Capote ricorse alla metafora dell'orizzonte —così in voga dopo la citazione errata di Eduardo Galeano da parte del presidente Miguel Díaz-Canel— per ritrarre la promessa non mantenuta della fornitura idrica: «L'acquedotto è all'orizzonte. E quando la sete si avvicina di due passi, l'acquedotto retrocede di dieci passi. A cosa serve l'acquedotto?
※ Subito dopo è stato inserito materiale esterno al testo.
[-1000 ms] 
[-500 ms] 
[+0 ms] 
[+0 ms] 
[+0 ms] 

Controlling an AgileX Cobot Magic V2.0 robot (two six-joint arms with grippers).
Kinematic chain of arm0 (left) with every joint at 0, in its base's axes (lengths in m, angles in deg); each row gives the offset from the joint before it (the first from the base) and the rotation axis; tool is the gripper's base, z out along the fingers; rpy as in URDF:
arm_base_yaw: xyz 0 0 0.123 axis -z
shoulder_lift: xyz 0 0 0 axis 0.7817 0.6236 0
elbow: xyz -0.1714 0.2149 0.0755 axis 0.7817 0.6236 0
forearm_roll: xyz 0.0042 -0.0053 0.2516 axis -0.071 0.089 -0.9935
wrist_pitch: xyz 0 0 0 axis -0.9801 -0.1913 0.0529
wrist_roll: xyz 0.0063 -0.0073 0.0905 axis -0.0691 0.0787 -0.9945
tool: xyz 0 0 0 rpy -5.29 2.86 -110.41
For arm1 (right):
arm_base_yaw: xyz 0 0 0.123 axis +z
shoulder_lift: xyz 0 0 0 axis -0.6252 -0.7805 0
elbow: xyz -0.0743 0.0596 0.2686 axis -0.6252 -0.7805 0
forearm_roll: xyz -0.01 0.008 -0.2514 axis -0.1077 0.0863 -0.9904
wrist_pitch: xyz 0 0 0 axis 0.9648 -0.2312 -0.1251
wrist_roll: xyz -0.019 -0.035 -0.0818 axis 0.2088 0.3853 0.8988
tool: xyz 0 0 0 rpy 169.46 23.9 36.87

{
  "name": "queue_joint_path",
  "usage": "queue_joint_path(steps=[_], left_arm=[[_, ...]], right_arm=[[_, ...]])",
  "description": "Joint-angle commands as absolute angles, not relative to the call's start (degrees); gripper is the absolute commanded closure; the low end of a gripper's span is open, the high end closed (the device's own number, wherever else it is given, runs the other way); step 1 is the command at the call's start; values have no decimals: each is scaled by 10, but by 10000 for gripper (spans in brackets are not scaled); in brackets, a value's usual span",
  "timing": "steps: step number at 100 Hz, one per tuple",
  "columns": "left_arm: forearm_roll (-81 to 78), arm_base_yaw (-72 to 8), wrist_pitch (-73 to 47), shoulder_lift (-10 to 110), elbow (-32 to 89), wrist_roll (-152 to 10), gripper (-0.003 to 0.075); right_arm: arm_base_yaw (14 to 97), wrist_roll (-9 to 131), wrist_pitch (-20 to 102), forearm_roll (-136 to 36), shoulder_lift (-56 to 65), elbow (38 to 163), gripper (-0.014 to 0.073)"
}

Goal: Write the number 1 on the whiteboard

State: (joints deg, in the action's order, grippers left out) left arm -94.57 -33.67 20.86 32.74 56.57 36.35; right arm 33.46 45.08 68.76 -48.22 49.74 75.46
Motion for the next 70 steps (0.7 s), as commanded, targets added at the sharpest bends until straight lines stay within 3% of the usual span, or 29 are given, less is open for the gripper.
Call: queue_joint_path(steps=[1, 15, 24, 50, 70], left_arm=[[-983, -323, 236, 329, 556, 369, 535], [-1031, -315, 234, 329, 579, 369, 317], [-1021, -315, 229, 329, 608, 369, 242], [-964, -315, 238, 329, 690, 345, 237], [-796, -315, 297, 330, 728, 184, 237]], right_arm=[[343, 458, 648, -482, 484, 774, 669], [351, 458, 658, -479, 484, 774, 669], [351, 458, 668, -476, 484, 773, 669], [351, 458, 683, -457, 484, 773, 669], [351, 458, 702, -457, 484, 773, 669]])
Per avere sete…».
La pubblicazione ha scatenato una valanga di commenti in cui i cubani hanno riconosciuto la propria realtà quotidiana, mescolando risate e amarezza.
Il drammaturgo Norge Espinosa Mendoza, figura di spicco del teatro cubano, ha risposto con sarcasmo: «SEN-pre è 26!», alludendo al Sistema Elettrico Nazionale —poiché ogni blackout comporta anche il taglio dell'acqua e aggrava la crisi idrica—; e al vecchio slogan rivoluzionario secondo cui tutti i giorni del calendario sono 26 luglio, giorno dell'Assalto alla Caserma Moncada guidato da Fidel Castro nel 1953.
Lo stesso Capote, di fronte all'ondata di reazioni, si limitò a rispondere: «Tutto ha la sua spiegazione filosofica».
I commenti degli internauti hanno tracciato un quadro crudo della situazione. Una persona ha scritto: «L'acquedotto serve per passare notti svegli aspettando il prezioso liquido, pagare le cisterne a un prezzo inarrivabile, trasportare acqua come animali e inoltre per niente.» Un'altra ha aggiunto: «L'acquedotto serve per arricchire due o tre che ti vendono la cisterna d'acqua a 10 mila pesos e nessuno gli pone un freno. Loro sì che hanno capito rapidamente cos'è la mafia socialista.»
Hubo quien añadió el fattore energetico: «E all'improvviso... Quando tocca a te il turno della tazzina d'acqua... Paraparapan... Crolla il SEN.» Altri si sono limitati a chiedere «Esiste ancora l'acquedotto?» o a confessare: «Si ride per non piangere.»
La ironia di Capote riflette una crisi di approvvigionamento che nel 2026 ha raggiunto dimensioni allarmanti in tutta l'isola. Secondo i dati dell'Istituto Nazionale delle Risorse Idriche citati a maggio 2026, circa 2,7 milioni di cubani soffrivano di gravi difficoltà nell'accesso all'acqua potabile, mentre altri milioni ricevevano il servizio in modo intermittente.
Il sistema di pompaggio opera con appena il 37% del combustibile necessario, e l'87% degli acquedotti dipende dal Sistema Elettrico Nazionale, rendendo ogni blackout una crisi idrica simultanea e inevitabile.
En Pinar del Río, provincia di Capote, la situazione è particolarmente grave. A Entronque di Herradura, i residenti sono senza servizio regolare di acqua da oltre due anni, pagando fino a migliaia di pesos per un carico. In Viñales, la carenza superava i sei mesi continuativi a maggio del 2026.
Il mercato informale delle pipe è fiorito di fronte al collasso del servizio statale: i prezzi sono saliti da circa 3.000 o 4.000 pesos nel 2025 a oltre 10.000 pesos nel luglio 2026, a seconda della zona, cifre inaccessibili per la maggior parte dei cubani.
Capote, laureato in Arte Teatrale presso l'Istituto Superiore d'Arte, ha vinto il Premio Calendario di Drammaturgia 2019 e il Premio Villanueva della Critica 2025. Nel novembre del 2022, la UNEAC di Pinar del Río gli ha impedito di occupare una posizione docente per motivi ideologici, un episodio che ha segnato la sua relazione pubblica con le istituzioni culturali del regime.
Una internauta ha riassunto il sentimento generale riguardo alla pubblicazione: «Quella tua musa ha senso del momento storico. Rido, ma in realtà vorrei piangere».